Mining through one’s environment can stir up issues of identity, family, faith and home. Inherited and collected objects, even everyday detritus, can become the foundation for ones artmaking process. A seemingly insignificant story dug from ancestral or cultural history may tug at the shirtsleeve.  Throughout her career the artist may return to the tale as a muse who continues to elicit fertile fodder for art making. Larry Anderson draws on the boy who taught many how to read, “Dick” from “Dick and Jane.” He uses Dick to represent an every-boy, who holds the possibility of being gay. He superimposes a delicate outline of Dick with objects that call it as they see it: delicately bound twigs in What is a Faggot? and a colorful grouping of fruits in What is a Fruit? Sometimes, in the search to understand oneself, well-protected boundaries between the private and public realm disintegrate. This can make one shy away from presenting too direct a link to one’s own story. Rumors from friends and strangers are appropriated, juicy details sketched into the composition. This allows the artist to design a tale that resonates with a semblance his own, with the parallels often going unrecognized by anyone beyond intimates.


To identify oneself as a Southerner can be as simple as growing up somewhere and as complex as the unspoken knowing of the stacking, layering, tarring over and breaking back through of a terrible history. Lisa Tuttle excavates her family albums to cull images that express the strained relationships between her white family in Bowling Green, Virginia and the African Americans who worked for them. She juxtaposes these photographs with images of growth and hope. For Blackbird on your shoulder, Tuttle has created a series of images to become a temporary public work in remembrance of the 1906 Atlanta race riot, spanning ninety-six feet at the front of Agnes Scott College.


Defining the South beyond geography is a difficult road to travel. It is a gumbo of cultures--how can I speak of New Orleans and the Ozark Mountains in the same breath? Even more trying is identifying a southerner. Some just are the South, seeing traces of themselves in the land and its harvests. A transplant who embraces the South over a period of time, its foible and goodness, can be an honorary southerner—may be. As a southerner, can I make such generalizations about the storyteller who stems from below the Mason-Dixon line? For instance, that she can sometimes be identified just by a certain quality of timing, combined with a special blend of irony and humor. She must know the taste of summer heat mixed with grasses and the wondrous smell of salty cornbread on the stove. Can’t a southerner, fictional or fleshed, always opt out of a linear telling of a tale, or be recognized by partialities to certain foods as much as the soft twisted tones of vowels?
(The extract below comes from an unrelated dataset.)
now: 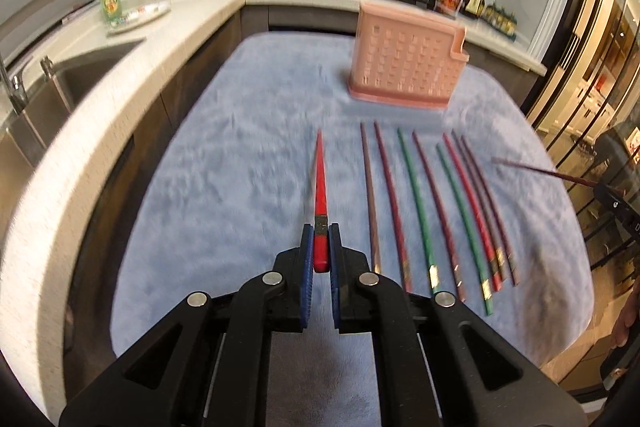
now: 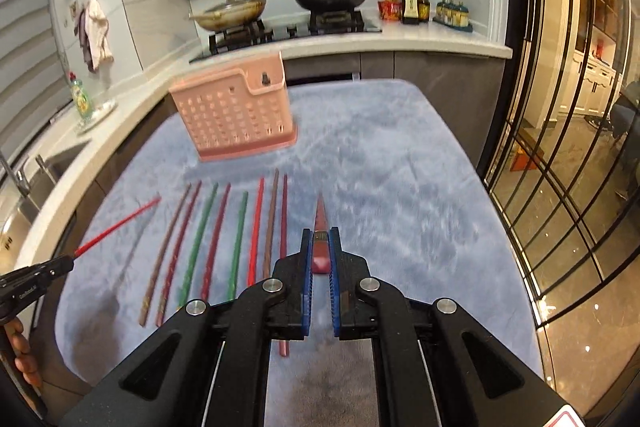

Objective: Organize utensils
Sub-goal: 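Lift both chopsticks into the pink holder and open both tools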

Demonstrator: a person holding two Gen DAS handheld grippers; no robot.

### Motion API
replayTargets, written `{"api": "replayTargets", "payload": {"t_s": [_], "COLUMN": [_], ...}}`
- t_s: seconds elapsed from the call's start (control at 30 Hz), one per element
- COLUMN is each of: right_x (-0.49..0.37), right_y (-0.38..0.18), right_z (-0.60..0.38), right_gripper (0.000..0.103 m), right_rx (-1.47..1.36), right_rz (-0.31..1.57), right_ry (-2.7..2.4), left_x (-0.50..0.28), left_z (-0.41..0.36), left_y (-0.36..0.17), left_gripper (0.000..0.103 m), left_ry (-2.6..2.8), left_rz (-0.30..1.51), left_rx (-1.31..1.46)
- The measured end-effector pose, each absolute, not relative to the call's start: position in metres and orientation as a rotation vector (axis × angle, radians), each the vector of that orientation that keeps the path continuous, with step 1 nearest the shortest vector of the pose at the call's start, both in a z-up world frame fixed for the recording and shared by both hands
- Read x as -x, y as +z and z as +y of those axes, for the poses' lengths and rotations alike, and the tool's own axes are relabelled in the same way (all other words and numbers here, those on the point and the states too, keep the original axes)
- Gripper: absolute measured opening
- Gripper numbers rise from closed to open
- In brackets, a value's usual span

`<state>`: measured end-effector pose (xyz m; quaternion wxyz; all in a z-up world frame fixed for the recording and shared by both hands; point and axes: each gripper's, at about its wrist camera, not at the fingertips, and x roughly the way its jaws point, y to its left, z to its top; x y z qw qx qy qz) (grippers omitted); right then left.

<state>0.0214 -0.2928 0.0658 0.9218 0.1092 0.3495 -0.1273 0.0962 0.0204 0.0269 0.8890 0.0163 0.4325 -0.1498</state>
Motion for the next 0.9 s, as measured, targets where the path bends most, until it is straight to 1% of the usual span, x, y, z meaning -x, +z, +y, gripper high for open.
{"api": "replayTargets", "payload": {"t_s": [0.2, 0.6, 0.9], "right_x": [-0.032, -0.077, -0.136], "right_y": [0.098, 0.157, 0.21], "right_z": [-0.304, -0.319, -0.32], "right_gripper": [0.007, 0.007, 0.007], "right_rx": [-0.248, -0.272, -0.313], "right_rz": [0.648, 0.52, 0.4], "right_ry": [-0.25, -0.216, -0.142], "left_x": [-0.114, -0.179, -0.213], "left_z": [0.019, -0.004, -0.026], "left_y": [0.064, 0.137, 0.216], "left_gripper": [0.007, 0.007, 0.007], "left_ry": [-0.315, -0.33, -0.367], "left_rz": [0.828, 0.695, 0.531], "left_rx": [-0.018, 0.016, 0.068]}}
The breadth and wealth of the collected artistic endeavors in Blackbird on your shoulder are not gathered together to break stereotypes but too inspire (though here I must say that the roster has shied from artists who deem to exemplify the South). This exhibition is the culmination of one person’s vision, my own, a gathering of artists and themes to which I gravitate—home, loss, lust and texture—and I hope that the viewer will too be taken in by these storytellers. Do not mistake the intentions of the switcheroo of the title, with the bluebird done gone and ye old undaunted bird not still at the door but perched on your shoulder. The blackbird minds not the hierarchies of artistic media or class structure. She, the traditional keeper of the laws of nature, is whispering in your ear, keenly watching alongside you, cawing and cackling at the world while keeping your stories intact and true.